* _DATA PROVIDED_
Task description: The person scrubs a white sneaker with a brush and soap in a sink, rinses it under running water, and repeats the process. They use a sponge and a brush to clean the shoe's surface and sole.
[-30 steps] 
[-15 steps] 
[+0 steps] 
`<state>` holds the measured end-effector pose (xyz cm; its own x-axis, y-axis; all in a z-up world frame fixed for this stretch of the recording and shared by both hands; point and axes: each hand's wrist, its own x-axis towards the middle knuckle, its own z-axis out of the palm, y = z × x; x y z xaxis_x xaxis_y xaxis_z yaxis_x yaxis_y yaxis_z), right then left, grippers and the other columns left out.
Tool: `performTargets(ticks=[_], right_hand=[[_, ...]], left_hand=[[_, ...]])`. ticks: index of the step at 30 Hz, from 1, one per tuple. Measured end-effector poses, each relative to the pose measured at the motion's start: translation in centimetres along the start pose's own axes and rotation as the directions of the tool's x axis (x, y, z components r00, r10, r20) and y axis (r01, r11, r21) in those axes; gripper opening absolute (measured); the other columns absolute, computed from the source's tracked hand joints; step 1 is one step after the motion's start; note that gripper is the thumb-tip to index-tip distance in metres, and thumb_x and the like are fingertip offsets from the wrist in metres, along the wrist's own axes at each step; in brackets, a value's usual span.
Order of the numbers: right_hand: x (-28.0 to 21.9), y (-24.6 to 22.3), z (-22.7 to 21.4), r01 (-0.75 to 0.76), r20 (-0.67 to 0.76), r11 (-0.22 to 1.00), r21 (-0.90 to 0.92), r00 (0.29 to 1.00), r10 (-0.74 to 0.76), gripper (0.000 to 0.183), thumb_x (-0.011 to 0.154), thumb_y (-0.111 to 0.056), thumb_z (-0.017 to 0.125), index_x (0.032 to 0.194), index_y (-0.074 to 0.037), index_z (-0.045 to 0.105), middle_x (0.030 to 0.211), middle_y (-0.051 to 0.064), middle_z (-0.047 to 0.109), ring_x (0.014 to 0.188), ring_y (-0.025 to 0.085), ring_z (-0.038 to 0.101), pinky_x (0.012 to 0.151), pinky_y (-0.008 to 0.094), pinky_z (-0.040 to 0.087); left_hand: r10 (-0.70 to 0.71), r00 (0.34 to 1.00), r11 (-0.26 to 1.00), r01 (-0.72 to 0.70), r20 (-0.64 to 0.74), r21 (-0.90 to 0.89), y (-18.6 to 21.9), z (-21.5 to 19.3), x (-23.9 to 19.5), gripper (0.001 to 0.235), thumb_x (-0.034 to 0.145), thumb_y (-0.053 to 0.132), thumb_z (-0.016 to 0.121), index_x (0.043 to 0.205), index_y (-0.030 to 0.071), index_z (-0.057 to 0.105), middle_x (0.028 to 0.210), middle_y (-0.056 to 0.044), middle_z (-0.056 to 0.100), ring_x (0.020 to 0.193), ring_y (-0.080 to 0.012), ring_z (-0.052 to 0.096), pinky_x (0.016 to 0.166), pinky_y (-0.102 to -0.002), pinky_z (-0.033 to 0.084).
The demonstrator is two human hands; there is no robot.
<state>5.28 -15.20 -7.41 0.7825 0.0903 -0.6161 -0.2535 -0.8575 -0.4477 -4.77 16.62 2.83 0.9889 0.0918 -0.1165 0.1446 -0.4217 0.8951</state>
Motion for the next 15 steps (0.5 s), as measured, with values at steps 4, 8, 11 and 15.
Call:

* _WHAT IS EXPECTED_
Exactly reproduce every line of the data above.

* _RESULT OF THIS TASK_
Task description: The person scrubs a white sneaker with a brush and soap in a sink, rinses it under running water, and repeats the process. They use a sponge and a brush to clean the shoe's surface and sole.
[-30 steps] 
[-15 steps] 
[+0 steps] 
`<state>` holds the measured end-effector pose (xyz cm; its own x-axis, y-axis; all in a z-up world frame fixed for this stretch of the recording and shared by both hands; point and axes: each hand's wrist, its own x-axis towards the middle knuckle, its own z-axis out of the palm, y = z × x; x y z xaxis_x xaxis_y xaxis_z yaxis_x yaxis_y yaxis_z), right then left, grippers and the other columns left out.
Tool: `performTargets(ticks=[_], right_hand=[[_, ...]], left_hand=[[_, ...]])`. ticks: index of the step at 30 Hz, from 1, one per tuple. Measured end-effector poses, each relative to the pose measured at the motion's start: translation in centimetres along the start pose's own axes and rotation as the directions of the tool's x axis (x, y, z components r00, r10, r20) and y axis (r01, r11, r21) in those axes; gripper opening absolute (measured); the other columns absolute, computed from the source's tracked hand joints; step 1 is one step after the motion's start; note that gripper is the thumb-tip to index-tip distance in metres, and thumb_x and the like are fingertip offsets from the wrist in metres, along the wrist's own axes at each step; in brackets, a value's usual span.
Order of the numbers: right_hand: x (-28.0 to 21.9), y (-24.6 to 22.3), z (-22.7 to 21.4), r01 (-0.75 to 0.76), r20 (-0.67 to 0.76), r11 (-0.22 to 1.00), r21 (-0.90 to 0.92), r00 (0.29 to 1.00), r10 (-0.74 to 0.76), gripper (0.000 to 0.183), thumb_x (-0.011 to 0.154), thumb_y (-0.111 to 0.056), thumb_z (-0.017 to 0.125), index_x (0.032 to 0.194), index_y (-0.074 to 0.037), index_z (-0.045 to 0.105), middle_x (0.030 to 0.211), middle_y (-0.051 to 0.064), middle_z (-0.047 to 0.109), ring_x (0.014 to 0.188), ring_y (-0.025 to 0.085), ring_z (-0.038 to 0.101), pinky_x (0.012 to 0.151), pinky_y (-0.008 to 0.094), pinky_z (-0.040 to 0.087); left_hand: r10 (-0.70 to 0.71), r00 (0.34 to 1.00), r11 (-0.26 to 1.00), r01 (-0.72 to 0.70), r20 (-0.64 to 0.74), r21 (-0.90 to 0.89), y (-18.6 to 21.9), z (-21.5 to 19.3), x (-23.9 to 19.5), gripper (0.001 to 0.235), thumb_x (-0.034 to 0.145), thumb_y (-0.053 to 0.132), thumb_z (-0.016 to 0.121), index_x (0.043 to 0.205), index_y (-0.030 to 0.071), index_z (-0.057 to 0.105), middle_x (0.028 to 0.210), middle_y (-0.056 to 0.044), middle_z (-0.056 to 0.100), ring_x (0.020 to 0.193), ring_y (-0.080 to 0.012), ring_z (-0.052 to 0.096), pinky_x (0.016 to 0.166), pinky_y (-0.102 to -0.002), pinky_z (-0.033 to 0.084).
The demonstrator is two human hands; there is no robot.
<state>5.28 -15.20 -7.41 0.7825 0.0903 -0.6161 -0.2535 -0.8575 -0.4477 -4.77 16.62 2.83 0.9889 0.0918 -0.1165 0.1446 -0.4217 0.8951</state>
Motion for the next 15 steps (0.5 s), as measured, with values at steps 4, 8, 11 and 15.
Call:

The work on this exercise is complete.